Tucked into my notebook is that old quote of Golda's, "We have nothing
against the Jews in the galut [Diaspora], it is the galut itself that
we protest." Chase Manhattan Bank used to advertise, "You have
a friend at Chase Manhattan." But Bank Leumi shot back, "You
may have a friend at Chase Manhattan, but we're mishpocha." Still,
the difference between here and there weighed heavily as I described the
events of the last two-and-a-half years and our preparations for the next
Middle Eastern war. My in-flight reading was Yoram Hazony's The Dawn,
the Shalem Center political scholar's analysis of the Scroll of Esther.
Hazony contrasts the different roles successful Jews played in ancient
empires - Joseph, Daniel,
Nehemia, Esther and Mordechai. Joseph's work in the service of Pharaoh
prepares Egypt and the Jews to survive seven years of famine, but ultimately
builds the Egyptian House of Bondage. Daniel is a man of no compromise,
who relies on miracles. Nehemia uses his influence to allow the Jews to
return to the Land of Israel and rebuild their autonomy. Had Queen Esther
not endangered her own secure life to rescue her people, her success at
becoming the most important woman in Persia would have been nullified.
Says Hazony, "Purim added a cosmopolitan message for Jews far from
their homeland and their God: If the Jew will stand up for himself and
fight for his faith, the Diaspora can allow power and life not only for
individual Jews, but for the Jewish People as a whole." With which
of our biblical heroes will the Jews of today's Diaspora identify if need
be?
I hope they will never be faced with this dilemma, I pray as I take an
early morning walk through Beverly Hills. The lawns advertise candidates
for city council. Nearly all the names are Jewish.
In America, the forthcoming war with Iraq has replaced the headlines from
Israel on the news. "Only nine health workers in Chicago have been
inoculated for smallpox," says one headline in a Sunday supplement.

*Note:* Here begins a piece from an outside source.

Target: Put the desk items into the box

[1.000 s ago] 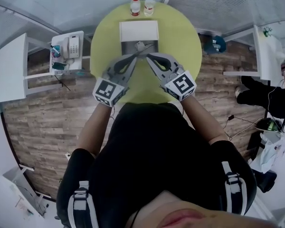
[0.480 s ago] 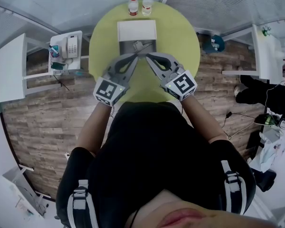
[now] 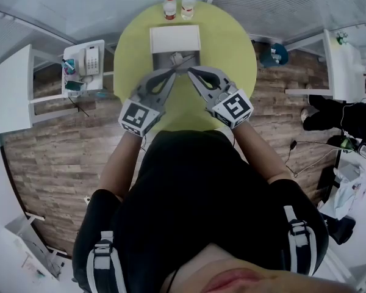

A Washington-based writer likens her daughter's fears to a pebble stuck
in her brain and contends that East coast residents feel more threatened
than Californians. In California, North Korean missiles are on everybody's
lips.
In Colorado Springs, hosts point out the granite headquarters that will
function if - God forbid - Washington falls. "There" isn't so
secure either. As we prepare to sit down to our Purim feasts in Jerusalem,
I'm glad to be so passionately in the minds of our brethren there. To
keep them in mind here too, at our table we have the tradition of raising
our glasses in a toast to the continued health and well being of our brethren
in the Diaspora, and praying for their speedy return to Zion.